I’m not at all surprised that you see the CPU hit 100% when you run 20 replications. Each is running on its own thread, competing for processor cores. Even on a machine with quite a few cores, when you get 20 replications running at once, if one gets suspended while doing I/O, another will get scheduled. I’d expect to see your CPU closer to N * 100%, where N is the number of cores on your processor.

As for the exact cause of the 5003 error, there could be several problems. You haven’t included any information at all about what is on the other side of the connection. It is impossible to tell whether the server actually is responding in time or not.

Here are some possibilities: There are limits on the number of file descriptors that a system can have open at once. It might be that either the server or the client is reaching that limit and is stuck waiting for one. It could be that the network stack observes a large queue of waiting messages and discards some (the safest way of avoiding hanging the whole computer). It could just be that the CPUs are maxed out. If all of these replicators are running against a single database (on either the client or the serrver side), the file system might unable to keep up.
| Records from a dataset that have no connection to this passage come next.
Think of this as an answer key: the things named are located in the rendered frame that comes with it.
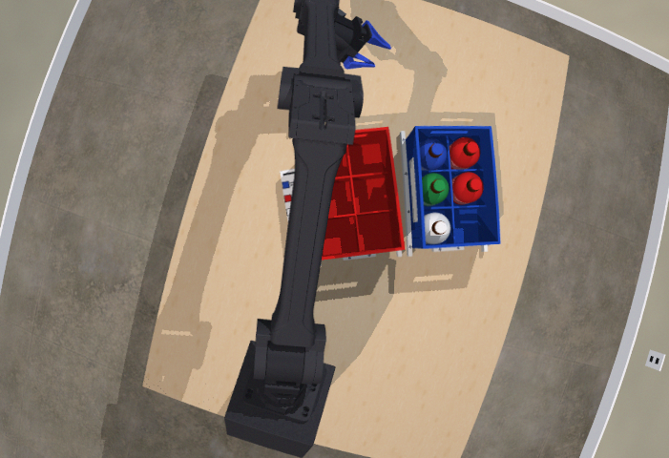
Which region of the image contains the white paper pick list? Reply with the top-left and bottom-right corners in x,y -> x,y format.
280,169 -> 294,220

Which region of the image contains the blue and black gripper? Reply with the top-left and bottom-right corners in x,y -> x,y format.
334,16 -> 391,70

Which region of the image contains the red bottle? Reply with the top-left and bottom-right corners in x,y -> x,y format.
452,172 -> 484,205
449,137 -> 480,170

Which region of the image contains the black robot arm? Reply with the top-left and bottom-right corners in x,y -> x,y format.
242,0 -> 364,423

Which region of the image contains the blue plastic crate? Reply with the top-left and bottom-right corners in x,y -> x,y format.
406,126 -> 500,249

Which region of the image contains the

Amended to add: A colleague just pointed out a very likely cause of the problem. Initiating and then closing a lot of connections will leave a lot of connections in TIMED_WAIT state. If that happens the server will not observe new connections and the client will observe time-outs.

You can’t put an elephant into a matchbox, no matter how hard you push.

There is no way, currently, to change the timeout delay. Making it client-code-configurable is a feature under discussion for possible inclusion in a future release.

@blake.meike @eunice.huang

  • By maximum, How many threads can perform replications concurrently ? As per our settings each threads do replications with some intervals of time. we are not performing replications concurrently for all the threads.
  • We have built a java GUI in which we give inputs such as no.of threads, no.of iterations and user credentials. So if we use System.exit(0) to kill the executor threads, the utility is closing completely. Is there any way to kill the threads without using System.exit(0)
  • We have monitored the couchbase server during the run we did not see any abnormalities during the run. Furthermore, looking at multiple timeout errors, I see that there was no activity for the user which faced the timeout error in Sync Gateway. This indicates that the Sync Gateway did not receive the sync request for the given user at all.
  • How many thread can perform replications concurrently
    The rule of thumb for threads in an application (that is, total number of threads started by the entire app) is 2 * CpuCores < N < 3 * CpuCores
  • Is there any way to “kill” threads?
    No. Because what it means to “kill” a thread is so difficult to define, stopping, resuming, suspending, etc, threads was deprecated in Java 5. The correct way to stop a thread is to use Thread.interrupt(), to ask the thread to stop, and for the thread to cooperate, by stopping.
  • The SyncGateway did not receive the sync request for the user.
    That sounds reasonable. You didn’t provide any information on your network setup, so I’m left to guess at how the connection is failing. If the client is receiving a 5003 status, though, it is certain that the SG is not getting the sync.